2. No Parking 9:00-23:00 Except by Permit (Sector 50)

I'm not sure if I can park from 8:00 to 9:00?


----------



## humble_pie (Jun 7, 2009)

Rexkh said:


> I saw two No Parking Sign around a residential area. They are together.
> 1. No Parking 9:30-18:30.
> 2. No Parking 9:00-23:00 Except by Permit (Sector 50)
> 
> I'm not sure if I can park from 8:00 to 9:00?



i'm not a resident of the montreal agglo so i can only say i *believe* the answer is yes.

could you please phone Accés Montreal to make sure though. Their tel is 311. Yes, just 3 short numbers, they'll route you to the neighhbourhood you're interested in.


----------



## Ponderling (Mar 1, 2013)

While likely not free, I have seen a destination on the 747 bus from the airport that intrigues me. 

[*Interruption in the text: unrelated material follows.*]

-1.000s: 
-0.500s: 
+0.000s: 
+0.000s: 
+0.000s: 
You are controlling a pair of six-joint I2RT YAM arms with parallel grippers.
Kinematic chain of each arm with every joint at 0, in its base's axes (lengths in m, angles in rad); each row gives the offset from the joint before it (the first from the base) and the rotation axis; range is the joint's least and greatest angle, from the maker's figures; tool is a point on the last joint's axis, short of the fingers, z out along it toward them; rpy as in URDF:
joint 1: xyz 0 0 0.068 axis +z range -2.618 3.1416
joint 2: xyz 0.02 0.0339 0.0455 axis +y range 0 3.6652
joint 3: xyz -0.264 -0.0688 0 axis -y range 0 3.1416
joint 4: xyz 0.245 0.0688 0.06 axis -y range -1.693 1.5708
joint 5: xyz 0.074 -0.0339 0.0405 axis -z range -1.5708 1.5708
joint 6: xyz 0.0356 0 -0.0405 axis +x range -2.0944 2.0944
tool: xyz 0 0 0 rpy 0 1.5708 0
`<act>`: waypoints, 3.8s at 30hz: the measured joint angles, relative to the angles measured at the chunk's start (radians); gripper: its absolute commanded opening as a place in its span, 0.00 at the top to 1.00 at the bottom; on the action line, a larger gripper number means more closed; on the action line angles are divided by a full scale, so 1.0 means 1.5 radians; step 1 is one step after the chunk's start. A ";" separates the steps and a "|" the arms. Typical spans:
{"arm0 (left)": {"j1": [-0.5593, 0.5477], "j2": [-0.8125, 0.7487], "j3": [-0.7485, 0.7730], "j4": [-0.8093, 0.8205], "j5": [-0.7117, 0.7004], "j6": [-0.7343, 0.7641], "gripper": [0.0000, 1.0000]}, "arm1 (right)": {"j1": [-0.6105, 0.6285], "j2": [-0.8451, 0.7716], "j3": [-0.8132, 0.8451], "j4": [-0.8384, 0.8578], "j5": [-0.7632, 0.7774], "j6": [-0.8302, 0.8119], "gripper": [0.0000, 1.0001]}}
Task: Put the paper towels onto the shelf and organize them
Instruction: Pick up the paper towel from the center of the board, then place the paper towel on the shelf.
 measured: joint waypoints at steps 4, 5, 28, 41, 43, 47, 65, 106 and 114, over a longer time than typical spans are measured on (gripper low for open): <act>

I have never taken this bus past downtown, but past the Berri UQAM I think there is a large car park used to interface with the Metro, Green Line and Orange Line, and perhaps also the short Yellow Line. Bonaventure is but 4 stops away on Orange. 

I am planning to scope this car park out on my next trip to town, to figure if it is cheaper to leave the car near the airport or here. We will be driving in from Toronto as a stop on a simmer vacation road trip. I find the STM system in the downtown core quite good, and the price per ride is in line with other major transit systems in North America. 

Price is very good if you buy a three day pass coming in from the Airport. The cash airport fare is 1 day round trip $10 for the 747, so the ride for two more days unlimited for an $8 increment is great value.

If you were in Toronto and hoping to park so close to the core expect at least $30 per day.
Montreal may not be that steep, but $1 to park near Bonaventure does put you, as others have aptly branded you, into Borat territory.


----------